Best of all possible worlds—Annie permitted herself a truly blinding flash of pleasure—Max’s mother, Laurel, was also on board Marigold’s Pleasure, far, far away.
Annie glanced guiltily toward the front door. Max loved to pop in unexpectedly and sometimes he had the same uncanny ability to read her mind as his mother seemed to possess. Annie wouldn’t hurt Max’s feelings for the world.
Laurel was—Annie searched for the appropriate designation. Several adjectives hovered in her mind. Dizzy, ditzy, and daring occurred. Laurel in the past had sometimes gently chided Annie for a perceived lack of tact. Annie now made it a point to exercise tact as well as self-control in her mother-in-law’s presence. A tactful description of Laurel? Easy
as pie. Certainly she could describe Laurel with both tact and accuracy. Laurel was an AMAZING mother-in-law. That summed up Laurel as nicely as Annie knew how.
Laurel seemed—usually—to have Annie’s best interests at heart. Max thought his mother hung the moon. Annie forbore to suggest perhaps she resided on it.
In any event, it would be lovely if Max popped in. However, she’d better be sure his surprise was well hidden. Annie skirted the espionage section, stopped in front of the collectible shelves. Max enjoyed mysteries too, especially those by Robert Crais, Ridley Pearson, and Les Roberts, but he wasn’t likely to browse among titles by John Dickson Carr, Baroness Orczy, Melville Davisson Post, or Mabel Seely. Annie checked the fourth row. A slight volume with a dull pebbled gray spine was tucked between The Old Man in the Corner and Lady Molly of Scotland Yard.
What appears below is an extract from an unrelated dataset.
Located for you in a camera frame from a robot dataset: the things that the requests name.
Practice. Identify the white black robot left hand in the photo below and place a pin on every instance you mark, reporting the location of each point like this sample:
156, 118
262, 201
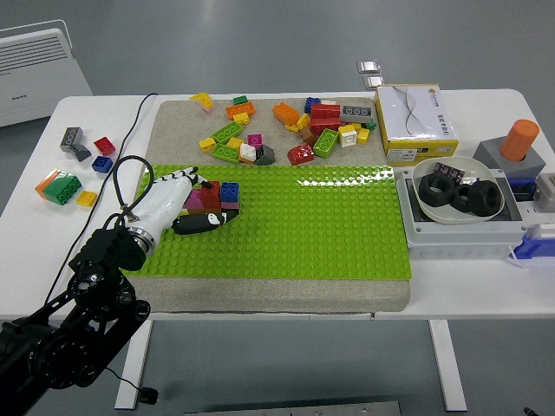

Annie gently touched the book. The night she and Max moved into the Franklin house, Max planned to cook a special Low Country dinner of baked scallops, dirty rice, and a steamed vegetable medley with almond cake for dessert. Her gift to him would be the bound monograph: A History of the Franklin House.
Until then her surprise would be safe among the rare books, but, just in case he dropped in, she’d better not bring attention to this aisle. She smiled in anticipation as if the wish would magically produce him, thick blond curls damp from the fog, vivid blue eyes filled with love and laughter. To her, he was always the handsomest man in the room with straight firm features and a generous mouth. He was tall, strong, unflappable, and good-humored. For a time, his eyes had reflected the dark days when their life together seemed ended. Slowly, his natural ebullience was returning though he often pulled her near in the night and held her hard as if a rogue wave, unheralded, unexpected, unheard, might pull them apart.
Annie gave a last pleased glance at the book she’d hidden after the manner made famous by Edgar Allan Poe, then walked to the coffee bar. She looked up at shelves filled with white mugs. She never tired of scanning the titles emblazoned on the mugs. Each mug celebrated a wonderful mystery and its author. Which to pick today? Thinking of Max and the lie which had wrapped itself around him, almost destroyed him, she chose The Franchise Affair by Josephine Tey.